━━━━━ Raw data
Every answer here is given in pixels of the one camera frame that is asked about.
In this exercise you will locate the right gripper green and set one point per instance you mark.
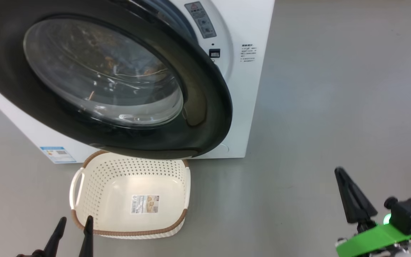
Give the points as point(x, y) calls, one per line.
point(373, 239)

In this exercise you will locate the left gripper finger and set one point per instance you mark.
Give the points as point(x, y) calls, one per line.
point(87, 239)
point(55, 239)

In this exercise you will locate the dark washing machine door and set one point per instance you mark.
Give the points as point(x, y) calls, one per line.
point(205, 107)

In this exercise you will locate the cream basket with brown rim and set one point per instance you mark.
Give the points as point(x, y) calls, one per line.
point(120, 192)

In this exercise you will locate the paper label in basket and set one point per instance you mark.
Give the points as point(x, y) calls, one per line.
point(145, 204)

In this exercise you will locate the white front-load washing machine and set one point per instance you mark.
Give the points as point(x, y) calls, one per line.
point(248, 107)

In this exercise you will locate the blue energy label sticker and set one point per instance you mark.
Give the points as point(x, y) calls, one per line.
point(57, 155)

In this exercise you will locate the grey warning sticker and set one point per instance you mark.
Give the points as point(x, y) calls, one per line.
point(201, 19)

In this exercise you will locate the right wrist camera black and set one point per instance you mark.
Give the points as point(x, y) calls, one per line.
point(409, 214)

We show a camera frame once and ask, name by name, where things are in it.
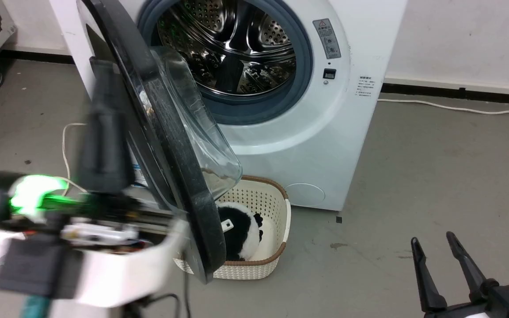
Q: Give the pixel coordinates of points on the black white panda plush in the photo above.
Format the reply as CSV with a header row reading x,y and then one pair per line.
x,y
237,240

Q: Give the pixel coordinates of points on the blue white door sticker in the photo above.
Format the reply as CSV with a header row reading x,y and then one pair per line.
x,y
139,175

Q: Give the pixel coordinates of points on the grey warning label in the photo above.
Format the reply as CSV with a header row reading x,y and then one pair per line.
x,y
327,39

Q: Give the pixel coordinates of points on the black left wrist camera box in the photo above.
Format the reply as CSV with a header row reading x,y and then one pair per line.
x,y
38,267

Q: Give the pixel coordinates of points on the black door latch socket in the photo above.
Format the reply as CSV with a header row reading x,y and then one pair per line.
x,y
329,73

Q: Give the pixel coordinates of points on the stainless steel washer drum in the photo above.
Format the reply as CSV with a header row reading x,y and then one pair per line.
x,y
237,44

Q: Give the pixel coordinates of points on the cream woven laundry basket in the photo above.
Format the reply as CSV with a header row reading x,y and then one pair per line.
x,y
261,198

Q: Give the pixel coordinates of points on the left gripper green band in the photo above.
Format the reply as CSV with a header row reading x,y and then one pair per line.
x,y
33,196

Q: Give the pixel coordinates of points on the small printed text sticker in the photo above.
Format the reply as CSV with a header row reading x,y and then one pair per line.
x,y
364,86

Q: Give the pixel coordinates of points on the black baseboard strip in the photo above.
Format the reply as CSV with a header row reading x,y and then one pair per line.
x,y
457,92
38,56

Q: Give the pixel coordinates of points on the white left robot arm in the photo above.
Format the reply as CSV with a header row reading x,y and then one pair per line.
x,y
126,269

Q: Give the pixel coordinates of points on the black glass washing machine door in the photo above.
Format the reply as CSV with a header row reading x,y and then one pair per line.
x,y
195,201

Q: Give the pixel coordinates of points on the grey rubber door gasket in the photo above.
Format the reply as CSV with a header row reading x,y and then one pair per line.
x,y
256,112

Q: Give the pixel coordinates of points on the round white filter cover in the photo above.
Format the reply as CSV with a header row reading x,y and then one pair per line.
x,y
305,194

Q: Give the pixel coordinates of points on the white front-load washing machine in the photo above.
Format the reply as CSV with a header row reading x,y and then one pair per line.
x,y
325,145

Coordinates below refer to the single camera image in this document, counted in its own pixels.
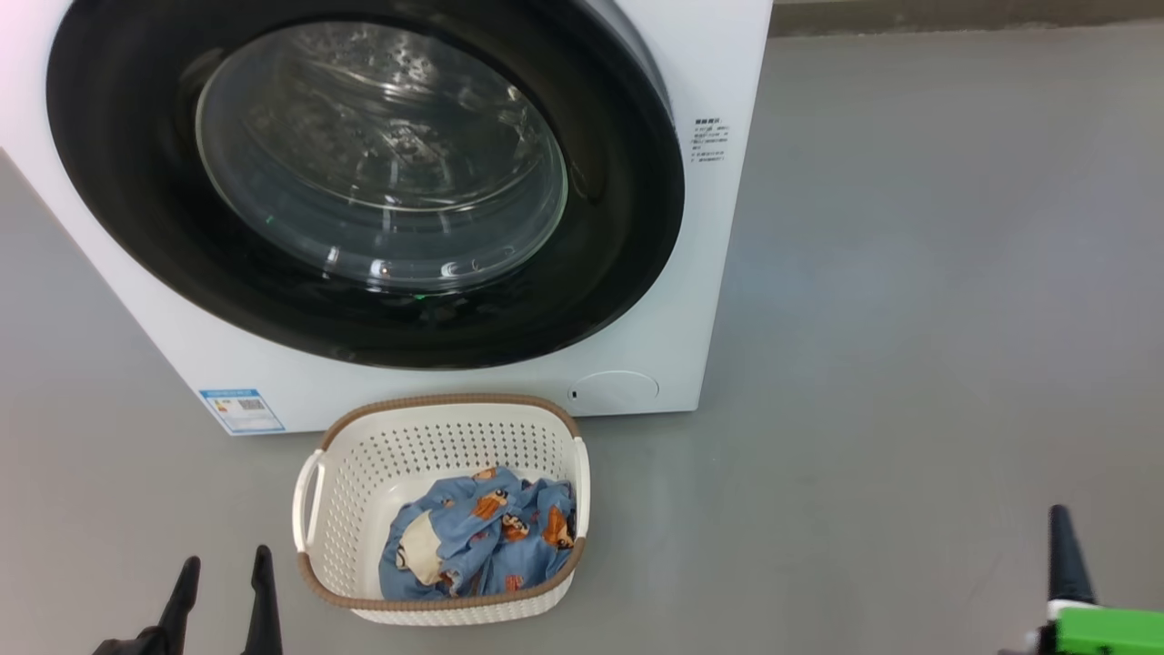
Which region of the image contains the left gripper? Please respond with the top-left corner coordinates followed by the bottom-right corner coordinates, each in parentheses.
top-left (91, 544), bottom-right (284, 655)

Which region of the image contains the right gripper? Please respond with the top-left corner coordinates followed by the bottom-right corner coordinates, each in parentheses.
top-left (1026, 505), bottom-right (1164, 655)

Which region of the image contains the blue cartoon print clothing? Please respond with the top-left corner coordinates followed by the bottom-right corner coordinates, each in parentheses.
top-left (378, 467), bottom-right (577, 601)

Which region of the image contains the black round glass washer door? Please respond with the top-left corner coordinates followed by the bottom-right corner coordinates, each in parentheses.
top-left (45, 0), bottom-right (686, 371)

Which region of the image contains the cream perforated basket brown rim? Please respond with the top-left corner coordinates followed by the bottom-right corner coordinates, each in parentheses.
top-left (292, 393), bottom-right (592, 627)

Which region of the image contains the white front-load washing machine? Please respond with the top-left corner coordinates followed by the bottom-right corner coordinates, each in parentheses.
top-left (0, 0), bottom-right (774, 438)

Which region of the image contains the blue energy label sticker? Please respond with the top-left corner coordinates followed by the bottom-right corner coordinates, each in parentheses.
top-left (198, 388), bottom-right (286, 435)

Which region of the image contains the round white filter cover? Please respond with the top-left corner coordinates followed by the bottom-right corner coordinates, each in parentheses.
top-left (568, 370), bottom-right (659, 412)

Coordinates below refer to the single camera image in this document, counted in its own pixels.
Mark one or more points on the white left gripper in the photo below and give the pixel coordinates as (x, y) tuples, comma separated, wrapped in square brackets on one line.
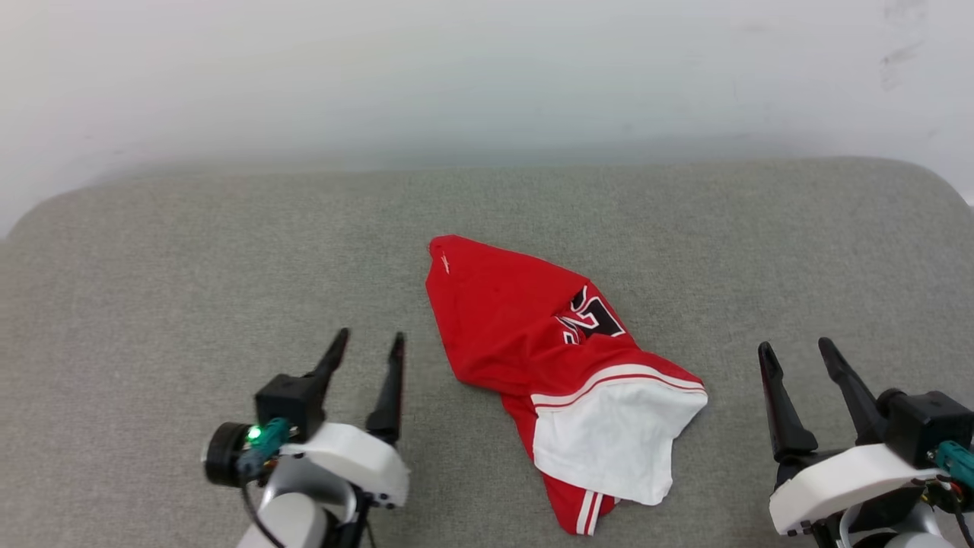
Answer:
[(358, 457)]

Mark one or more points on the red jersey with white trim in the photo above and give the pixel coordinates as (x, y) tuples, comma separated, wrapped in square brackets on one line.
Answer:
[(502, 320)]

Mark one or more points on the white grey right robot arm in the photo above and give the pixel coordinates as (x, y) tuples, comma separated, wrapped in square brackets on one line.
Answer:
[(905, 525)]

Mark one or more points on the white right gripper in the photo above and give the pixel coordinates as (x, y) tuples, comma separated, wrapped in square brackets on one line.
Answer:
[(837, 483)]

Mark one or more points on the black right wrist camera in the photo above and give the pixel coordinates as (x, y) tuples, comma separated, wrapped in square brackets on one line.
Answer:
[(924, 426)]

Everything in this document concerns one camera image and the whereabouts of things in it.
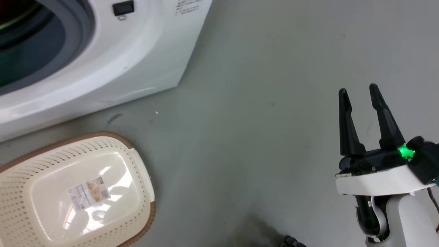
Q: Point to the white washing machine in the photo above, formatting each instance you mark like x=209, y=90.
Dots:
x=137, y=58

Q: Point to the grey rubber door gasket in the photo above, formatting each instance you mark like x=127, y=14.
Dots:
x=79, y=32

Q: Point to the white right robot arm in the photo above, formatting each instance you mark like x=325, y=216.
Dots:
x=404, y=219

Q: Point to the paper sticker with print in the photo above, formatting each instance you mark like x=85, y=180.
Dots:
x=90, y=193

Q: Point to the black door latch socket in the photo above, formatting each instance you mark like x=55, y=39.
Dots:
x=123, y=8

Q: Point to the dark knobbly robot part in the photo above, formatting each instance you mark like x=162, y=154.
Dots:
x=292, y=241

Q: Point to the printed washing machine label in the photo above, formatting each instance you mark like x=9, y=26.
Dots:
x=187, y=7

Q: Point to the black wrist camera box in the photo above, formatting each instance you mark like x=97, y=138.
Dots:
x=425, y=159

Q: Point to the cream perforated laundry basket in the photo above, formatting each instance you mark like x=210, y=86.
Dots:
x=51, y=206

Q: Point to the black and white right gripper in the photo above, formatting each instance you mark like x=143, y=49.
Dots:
━━━━━━━━━━
__Exercise goal__
Where does the word "green" occur in the records? Return every line that holds it.

__Solution to this problem__
In this exercise you will locate the right gripper green and set one point per instance you mark.
Q: Give the pixel coordinates of points on the left gripper green band in the photo above.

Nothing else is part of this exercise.